ND filters are the best-selling accessories for a drone, but there is often confusion about how to use them and why. In this article, we will see if you need them with the DJI Mini 4 Pro for video, for hyperlapses, and for photography. I will also suggest which ones to use for the different occasions
I suggest this set of three filters by DJI covering all light conditions for video. For users interested in hyperlapses and photography, I suggest adding to the previous set a stronger ND 1000 filter. These are associate links, so I receive a small commission for purchases made.
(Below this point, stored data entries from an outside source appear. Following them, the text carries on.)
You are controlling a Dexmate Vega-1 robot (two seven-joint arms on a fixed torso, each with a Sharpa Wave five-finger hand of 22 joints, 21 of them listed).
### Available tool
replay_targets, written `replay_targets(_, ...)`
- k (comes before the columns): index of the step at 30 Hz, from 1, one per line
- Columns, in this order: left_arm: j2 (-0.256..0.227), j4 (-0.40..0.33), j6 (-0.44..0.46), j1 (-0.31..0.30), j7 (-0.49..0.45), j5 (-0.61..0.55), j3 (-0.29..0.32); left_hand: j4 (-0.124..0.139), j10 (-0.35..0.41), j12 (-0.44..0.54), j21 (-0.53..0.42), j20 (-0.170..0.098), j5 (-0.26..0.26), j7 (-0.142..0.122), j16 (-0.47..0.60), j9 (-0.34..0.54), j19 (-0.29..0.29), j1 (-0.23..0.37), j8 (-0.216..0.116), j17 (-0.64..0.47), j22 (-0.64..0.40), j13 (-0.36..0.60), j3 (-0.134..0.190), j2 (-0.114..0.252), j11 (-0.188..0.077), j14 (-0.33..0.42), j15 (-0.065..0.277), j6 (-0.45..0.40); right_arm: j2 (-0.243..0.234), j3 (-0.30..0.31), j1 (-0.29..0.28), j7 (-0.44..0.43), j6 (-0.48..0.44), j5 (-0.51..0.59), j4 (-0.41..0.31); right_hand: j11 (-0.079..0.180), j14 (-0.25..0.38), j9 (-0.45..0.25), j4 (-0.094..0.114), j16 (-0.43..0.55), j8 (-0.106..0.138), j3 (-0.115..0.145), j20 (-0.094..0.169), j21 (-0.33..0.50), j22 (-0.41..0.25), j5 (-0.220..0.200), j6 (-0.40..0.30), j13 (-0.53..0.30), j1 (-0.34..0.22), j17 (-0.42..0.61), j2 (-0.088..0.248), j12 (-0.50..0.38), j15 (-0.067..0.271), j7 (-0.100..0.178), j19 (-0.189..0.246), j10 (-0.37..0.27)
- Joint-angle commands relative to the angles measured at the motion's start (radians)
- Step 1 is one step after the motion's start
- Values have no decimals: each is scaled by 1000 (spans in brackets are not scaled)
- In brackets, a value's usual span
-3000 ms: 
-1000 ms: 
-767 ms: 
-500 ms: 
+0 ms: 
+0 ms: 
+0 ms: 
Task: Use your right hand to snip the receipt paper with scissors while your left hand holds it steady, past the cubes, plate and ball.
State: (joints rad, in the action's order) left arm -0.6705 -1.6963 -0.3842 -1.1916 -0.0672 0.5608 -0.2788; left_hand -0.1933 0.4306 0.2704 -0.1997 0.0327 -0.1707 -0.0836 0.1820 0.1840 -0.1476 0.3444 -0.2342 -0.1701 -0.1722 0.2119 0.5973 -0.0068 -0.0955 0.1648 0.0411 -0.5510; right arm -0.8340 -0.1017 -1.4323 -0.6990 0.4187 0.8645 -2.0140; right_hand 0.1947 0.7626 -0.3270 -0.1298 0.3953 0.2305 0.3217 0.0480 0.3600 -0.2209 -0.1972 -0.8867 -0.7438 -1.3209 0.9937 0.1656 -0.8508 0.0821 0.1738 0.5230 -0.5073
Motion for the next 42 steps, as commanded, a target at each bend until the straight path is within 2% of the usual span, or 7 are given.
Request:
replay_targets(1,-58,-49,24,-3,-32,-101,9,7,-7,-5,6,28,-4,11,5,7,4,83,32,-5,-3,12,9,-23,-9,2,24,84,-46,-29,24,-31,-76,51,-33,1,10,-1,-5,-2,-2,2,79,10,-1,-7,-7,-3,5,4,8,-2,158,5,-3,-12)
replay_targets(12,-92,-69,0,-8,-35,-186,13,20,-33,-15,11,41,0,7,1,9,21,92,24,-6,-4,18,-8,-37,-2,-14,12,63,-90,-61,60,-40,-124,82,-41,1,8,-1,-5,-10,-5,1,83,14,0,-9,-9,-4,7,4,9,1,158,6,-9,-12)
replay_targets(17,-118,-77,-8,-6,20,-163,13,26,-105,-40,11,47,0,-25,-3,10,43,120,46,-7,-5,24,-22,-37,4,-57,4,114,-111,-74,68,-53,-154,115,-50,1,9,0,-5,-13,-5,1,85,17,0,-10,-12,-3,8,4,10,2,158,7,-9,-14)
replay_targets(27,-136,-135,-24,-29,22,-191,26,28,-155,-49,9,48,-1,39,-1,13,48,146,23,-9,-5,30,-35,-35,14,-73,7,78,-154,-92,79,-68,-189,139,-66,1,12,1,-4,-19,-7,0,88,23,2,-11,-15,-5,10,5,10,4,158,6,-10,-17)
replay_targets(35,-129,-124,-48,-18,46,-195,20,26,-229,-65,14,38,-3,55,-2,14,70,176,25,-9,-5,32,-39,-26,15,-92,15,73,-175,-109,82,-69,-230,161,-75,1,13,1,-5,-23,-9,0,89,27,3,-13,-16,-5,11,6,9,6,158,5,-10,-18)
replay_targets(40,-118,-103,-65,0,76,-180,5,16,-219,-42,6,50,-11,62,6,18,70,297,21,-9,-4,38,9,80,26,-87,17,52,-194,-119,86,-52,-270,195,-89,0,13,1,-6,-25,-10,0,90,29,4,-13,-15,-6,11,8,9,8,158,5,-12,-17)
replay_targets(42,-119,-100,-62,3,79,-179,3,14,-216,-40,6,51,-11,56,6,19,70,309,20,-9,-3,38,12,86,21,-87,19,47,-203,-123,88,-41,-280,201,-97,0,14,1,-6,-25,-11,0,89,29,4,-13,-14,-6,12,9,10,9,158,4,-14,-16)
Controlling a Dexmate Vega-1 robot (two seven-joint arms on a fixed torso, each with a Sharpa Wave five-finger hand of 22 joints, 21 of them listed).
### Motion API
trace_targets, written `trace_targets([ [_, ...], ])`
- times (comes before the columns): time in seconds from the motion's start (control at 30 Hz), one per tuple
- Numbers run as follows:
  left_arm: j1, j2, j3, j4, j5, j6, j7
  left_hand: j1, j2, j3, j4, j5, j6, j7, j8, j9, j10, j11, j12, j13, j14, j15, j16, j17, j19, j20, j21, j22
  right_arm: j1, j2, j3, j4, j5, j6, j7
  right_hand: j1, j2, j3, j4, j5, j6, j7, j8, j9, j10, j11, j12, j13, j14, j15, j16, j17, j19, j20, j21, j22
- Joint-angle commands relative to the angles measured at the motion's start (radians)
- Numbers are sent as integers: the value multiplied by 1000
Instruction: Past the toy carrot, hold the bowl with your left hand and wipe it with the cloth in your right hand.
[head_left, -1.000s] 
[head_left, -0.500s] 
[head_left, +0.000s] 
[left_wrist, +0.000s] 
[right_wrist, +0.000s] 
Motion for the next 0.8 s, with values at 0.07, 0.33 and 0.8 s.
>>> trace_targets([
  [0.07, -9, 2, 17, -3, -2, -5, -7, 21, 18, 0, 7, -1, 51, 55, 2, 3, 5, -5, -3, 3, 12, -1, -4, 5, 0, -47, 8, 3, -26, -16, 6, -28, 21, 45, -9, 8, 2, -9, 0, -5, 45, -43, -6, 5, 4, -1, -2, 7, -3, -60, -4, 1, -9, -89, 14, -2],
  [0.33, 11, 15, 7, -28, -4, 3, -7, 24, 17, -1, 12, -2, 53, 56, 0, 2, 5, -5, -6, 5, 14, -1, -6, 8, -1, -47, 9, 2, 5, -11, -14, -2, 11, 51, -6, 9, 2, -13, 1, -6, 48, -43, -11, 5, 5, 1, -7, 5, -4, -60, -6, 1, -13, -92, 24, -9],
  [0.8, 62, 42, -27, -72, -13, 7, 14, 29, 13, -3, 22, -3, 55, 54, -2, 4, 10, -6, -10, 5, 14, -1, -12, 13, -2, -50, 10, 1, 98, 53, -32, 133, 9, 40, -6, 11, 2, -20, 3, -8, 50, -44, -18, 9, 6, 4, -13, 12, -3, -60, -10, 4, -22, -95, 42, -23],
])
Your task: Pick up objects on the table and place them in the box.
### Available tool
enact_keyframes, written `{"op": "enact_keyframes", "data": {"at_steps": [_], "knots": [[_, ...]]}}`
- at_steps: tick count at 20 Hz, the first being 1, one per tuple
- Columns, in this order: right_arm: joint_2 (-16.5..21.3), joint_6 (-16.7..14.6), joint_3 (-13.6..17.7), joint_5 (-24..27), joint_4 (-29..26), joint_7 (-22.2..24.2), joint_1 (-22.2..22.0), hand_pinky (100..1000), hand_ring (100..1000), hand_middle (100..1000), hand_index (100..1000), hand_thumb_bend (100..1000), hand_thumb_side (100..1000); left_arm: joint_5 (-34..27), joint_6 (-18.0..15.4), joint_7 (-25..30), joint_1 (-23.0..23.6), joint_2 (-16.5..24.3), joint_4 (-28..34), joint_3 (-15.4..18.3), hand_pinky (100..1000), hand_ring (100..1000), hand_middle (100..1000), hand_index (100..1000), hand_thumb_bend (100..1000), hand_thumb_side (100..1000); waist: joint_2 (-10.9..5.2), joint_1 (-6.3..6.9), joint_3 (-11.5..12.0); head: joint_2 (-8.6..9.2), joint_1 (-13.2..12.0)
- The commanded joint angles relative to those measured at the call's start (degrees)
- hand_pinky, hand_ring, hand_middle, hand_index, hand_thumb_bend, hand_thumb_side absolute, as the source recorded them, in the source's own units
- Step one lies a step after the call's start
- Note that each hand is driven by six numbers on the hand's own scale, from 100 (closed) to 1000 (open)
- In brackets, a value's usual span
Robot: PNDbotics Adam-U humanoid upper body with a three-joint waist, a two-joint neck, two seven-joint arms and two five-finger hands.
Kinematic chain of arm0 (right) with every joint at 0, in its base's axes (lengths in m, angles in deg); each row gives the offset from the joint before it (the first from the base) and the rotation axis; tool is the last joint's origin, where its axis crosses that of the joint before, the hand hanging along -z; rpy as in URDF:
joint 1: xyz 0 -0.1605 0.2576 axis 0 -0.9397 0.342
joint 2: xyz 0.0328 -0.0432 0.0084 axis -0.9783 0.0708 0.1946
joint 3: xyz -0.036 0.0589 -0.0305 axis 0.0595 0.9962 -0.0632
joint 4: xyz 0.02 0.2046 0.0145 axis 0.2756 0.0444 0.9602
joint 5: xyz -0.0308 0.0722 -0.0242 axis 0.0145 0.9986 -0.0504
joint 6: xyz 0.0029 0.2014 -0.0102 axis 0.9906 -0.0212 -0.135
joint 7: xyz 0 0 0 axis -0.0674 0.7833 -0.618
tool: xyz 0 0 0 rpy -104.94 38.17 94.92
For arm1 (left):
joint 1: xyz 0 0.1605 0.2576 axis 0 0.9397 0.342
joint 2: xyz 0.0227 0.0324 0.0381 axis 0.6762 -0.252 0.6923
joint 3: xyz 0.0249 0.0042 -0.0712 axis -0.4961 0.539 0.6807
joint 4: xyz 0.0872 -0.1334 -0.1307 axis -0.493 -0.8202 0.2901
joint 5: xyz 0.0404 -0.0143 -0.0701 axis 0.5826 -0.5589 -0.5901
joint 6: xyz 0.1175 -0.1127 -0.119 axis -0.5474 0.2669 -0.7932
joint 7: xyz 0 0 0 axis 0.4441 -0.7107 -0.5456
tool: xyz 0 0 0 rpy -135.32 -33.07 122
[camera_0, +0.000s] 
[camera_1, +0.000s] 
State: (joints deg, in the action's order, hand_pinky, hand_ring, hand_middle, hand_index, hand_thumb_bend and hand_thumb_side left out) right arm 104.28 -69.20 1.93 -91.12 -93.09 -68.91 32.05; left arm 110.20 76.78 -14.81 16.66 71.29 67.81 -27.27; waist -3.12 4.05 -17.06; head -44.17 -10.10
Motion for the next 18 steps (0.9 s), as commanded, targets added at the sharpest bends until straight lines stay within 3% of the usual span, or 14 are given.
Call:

Other related articles you may find interesting:
- Mini 3 Pro Camera settings for video
- Mini 3 Pro Photography review
- Hyperlapses with the Mini 3 Pro
- Mini 3 Pro Video quality
If you prefer to watch this as a video, you will find my YouTube version at the end of this article
What Are ND Filters?
The name ND stands for Neutral Density. The purpose is to reduce the intensity of light without affecting the hue or the color rendition. In other words, they act like sunglasses to reduce the light entering the sensor
But why do we want to do that? Let’s say we want to apply a specific shutter speed value while shooting footage, for example, 1/50”. With this value, we can expose correctly only in certain light conditions; in other situations, the luminosity will be too strong and the resulting footage overexposed
To apply the desired shutter speed value in all light conditions we must use an ND filter of the correct strength
For Video
There are three parameters to set for exposure:
- Aperture
- ISO
- Shutter Speed
With the Mini 4 Pro, the Aperture is fixed at f1.7, so there are only only two values to take care of
For ISO in most cases we want to keep the minimum value of 100. However, this model performs very well with values up to 400 without any noticeable quality degradation, so there is some room for maneuver if needed
The most important value is Shutter Speed. According to the famous 180-degree rule, when shooting video it is suggested to use a Shutter speed of 1/50” with a frame rate of 25 or 24 fps, 1/60” for a frame rate of 30fps, 1/100” with 1/50” and so on
Frame rate | Shutter speed |
24 or 25 fps | 1/50″ |
30fps | 1/60″ |
50 fps | 1/100″ |
60 fps | 1/120″ |
This is because these values apply motion blur to moving elements, mimicking how we would see them in real life
With a faster shutter speed the elements in motion look jumpy, too sharp, and unnatural
Using the correct shutter speed value is especially important when the scene contains moving elements at a relatively close distance, or when flying fast close to the ground
Motion blur can be disregarded when filming landscape footage with a drone at a high elevation far away from moving elements
Professional users always use manual exposure to control the shutter speed value and apply the correct ND filters for specific light conditions before taking off
Casual users who prefer auto-exposure can apply a filter that maintains the shutter speed more or less around the correct value
Like the Mini 3 Pro, the Mini 4 Pro has a wide fixed aperture of f1.7. With the Mini 3 Pro, in the brightest conditions, ND filters are needed to expose correctly even when selecting the fastest shutter speed and the lowest ISO value
To solve the issue DJI has extended the slowest Shutter Speed value of the Mini 4 Pro by one stop to 1/16000, vs 1/8000 for the Mini 3 Pro
For users only interested in footage, I suggest a set of ND filters made by DJI with values of ND 16, 64, and 256 (affiliate link). The quality is excellent at a very affordable price
It is very easy to put them on and off. For video, they cover all sorts of light conditions. Even though there is a bit of a gap between each filter, we can easily compensate with a small variation of the ISO value
For Hyperlapses
For this technique motion blur is crucial. I would not even consider attempting a time lapse or hyper lapse without ND filters
A common mistake beginners make with hyperlapses is disregarding the importance of the correct shutter speed; the result is in most cases unwatchable, especially when the scene contains elements in motion, which is often the point of a hyperlapse
If we compare them to others using the correct shutter speed value, we immediately understand why ND filters are needed for hyperlapses and time lapses
According to the 180 rule mentioned above, for hyperlapses we should use a shutter speed of one second with an interval between photos of 2″, 1.5” with an interval of 3” and 2” with an interval of 4”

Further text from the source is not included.